Activity.
Transcribe the data underneath exactly. No images belong in your version.

Dataset section.
━━━━━━━━━━━━━━━━━━━━━━━━━━━━━━
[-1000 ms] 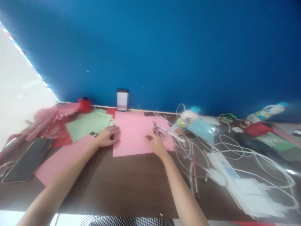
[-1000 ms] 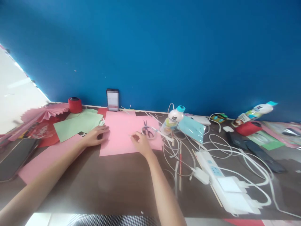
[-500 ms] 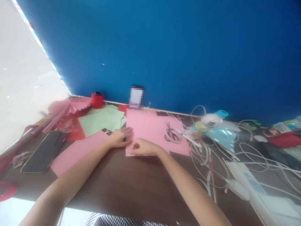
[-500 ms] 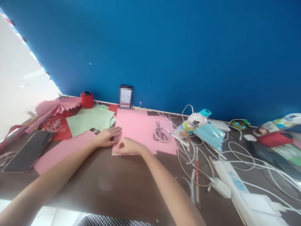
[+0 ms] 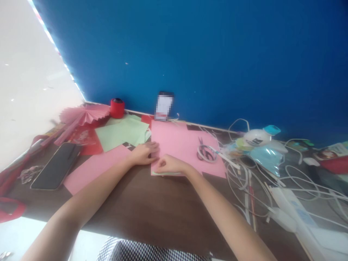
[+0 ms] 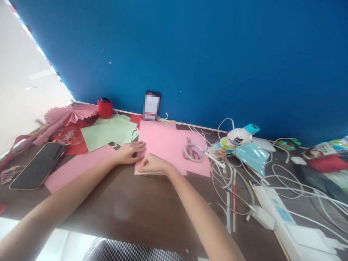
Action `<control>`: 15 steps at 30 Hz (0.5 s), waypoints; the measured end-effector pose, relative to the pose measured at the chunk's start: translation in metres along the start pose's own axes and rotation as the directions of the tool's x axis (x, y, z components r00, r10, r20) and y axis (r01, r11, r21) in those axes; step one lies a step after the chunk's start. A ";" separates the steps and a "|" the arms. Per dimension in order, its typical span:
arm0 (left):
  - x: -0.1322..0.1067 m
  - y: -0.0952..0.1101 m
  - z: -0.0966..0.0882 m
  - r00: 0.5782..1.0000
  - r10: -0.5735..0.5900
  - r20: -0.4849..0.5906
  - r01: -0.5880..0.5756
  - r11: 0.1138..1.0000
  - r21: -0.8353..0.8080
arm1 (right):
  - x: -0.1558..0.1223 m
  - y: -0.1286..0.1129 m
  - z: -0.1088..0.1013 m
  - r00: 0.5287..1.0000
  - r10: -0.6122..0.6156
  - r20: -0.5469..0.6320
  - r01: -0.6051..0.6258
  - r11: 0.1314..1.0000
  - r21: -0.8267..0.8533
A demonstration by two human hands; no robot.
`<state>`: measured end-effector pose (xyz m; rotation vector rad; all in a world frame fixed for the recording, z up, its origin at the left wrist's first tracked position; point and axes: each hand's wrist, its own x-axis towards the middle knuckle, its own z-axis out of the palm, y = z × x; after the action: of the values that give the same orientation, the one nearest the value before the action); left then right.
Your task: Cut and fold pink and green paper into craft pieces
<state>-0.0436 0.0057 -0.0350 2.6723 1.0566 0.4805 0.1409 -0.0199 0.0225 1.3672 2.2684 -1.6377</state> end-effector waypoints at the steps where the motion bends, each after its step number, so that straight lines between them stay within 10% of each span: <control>1: 0.000 -0.001 0.000 1.000 0.000 0.000 0.000 1.000 -0.002 | 0.001 0.000 0.000 1.000 0.011 0.001 -0.011 1.000 0.004; 15: 0.000 -0.001 -0.001 1.000 -0.008 -0.026 0.007 0.998 -0.066 | 0.011 0.005 0.003 1.000 0.024 -0.012 -0.025 0.999 -0.037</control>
<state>-0.0440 0.0063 -0.0345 2.6109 1.0394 0.5410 0.1356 -0.0148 0.0120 1.3948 2.2671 -1.5767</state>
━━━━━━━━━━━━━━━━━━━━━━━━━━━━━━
Task output.
[-1000 ms] 
[-1000 ms] 
[-500 ms] 
[-500 ms] 
[+0 ms] 
[+0 ms] 
Action `<control>`: 15 steps at 30 Hz (0.5 s), waypoints; the measured end-effector pose, relative to the pose measured at the chunk's start: translation in metres along the start pose's own axes and rotation as the directions of the tool's x axis (x, y, z components r00, r10, r20) and y axis (r01, r11, r21) in those axes; step one lies a step after the chunk's start. A ";" separates the steps and a "|" the arms. Per dimension in order, its typical span:
arm0 (left):
  - x: -0.1322..0.1067 m
  - y: -0.0952..0.1101 m
  - z: -0.0966..0.0882 m
  - r00: 0.5782..1.0000
  - r10: -0.5735..0.5900
  - r20: -0.4849..0.5906
  - r01: -0.5880..0.5756
  - r11: 0.1138..1.0000
  - r21: -0.8353..0.8080
arm1 (right):
  - x: -0.1558..0.1223 m
  - y: -0.1286..0.1129 m
  - z: -0.1088..0.1013 m
  - r00: 0.5287..1.0000
  - r10: -0.6122..0.6156
  - r20: -0.5469..0.6320
  - r01: -0.6051..0.6258
  - r11: 0.1314..1.0000
  - r21: -0.8267..0.8533
A demonstration by two human hands; no robot.
`<state>`: measured end-effector pose (xyz m; rotation vector rad; all in a world frame fixed for the recording, z up, its origin at the left wrist's first tracked position; point and axes: each hand's wrist, its own x-axis towards the middle knuckle, its own z-axis out of the palm, y = z × x; after the action: of the values that give the same orientation, the one nearest the value before the action); left then right.
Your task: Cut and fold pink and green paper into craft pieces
<state>-0.0436 0.0057 -0.0350 2.6723 1.0566 0.4805 0.1409 -0.0199 0.0225 1.3672 2.2684 -1.6377</state> end-effector waypoints at the steps where the motion bends, each after its step number, so that straight lines between them stay within 10% of each span: <control>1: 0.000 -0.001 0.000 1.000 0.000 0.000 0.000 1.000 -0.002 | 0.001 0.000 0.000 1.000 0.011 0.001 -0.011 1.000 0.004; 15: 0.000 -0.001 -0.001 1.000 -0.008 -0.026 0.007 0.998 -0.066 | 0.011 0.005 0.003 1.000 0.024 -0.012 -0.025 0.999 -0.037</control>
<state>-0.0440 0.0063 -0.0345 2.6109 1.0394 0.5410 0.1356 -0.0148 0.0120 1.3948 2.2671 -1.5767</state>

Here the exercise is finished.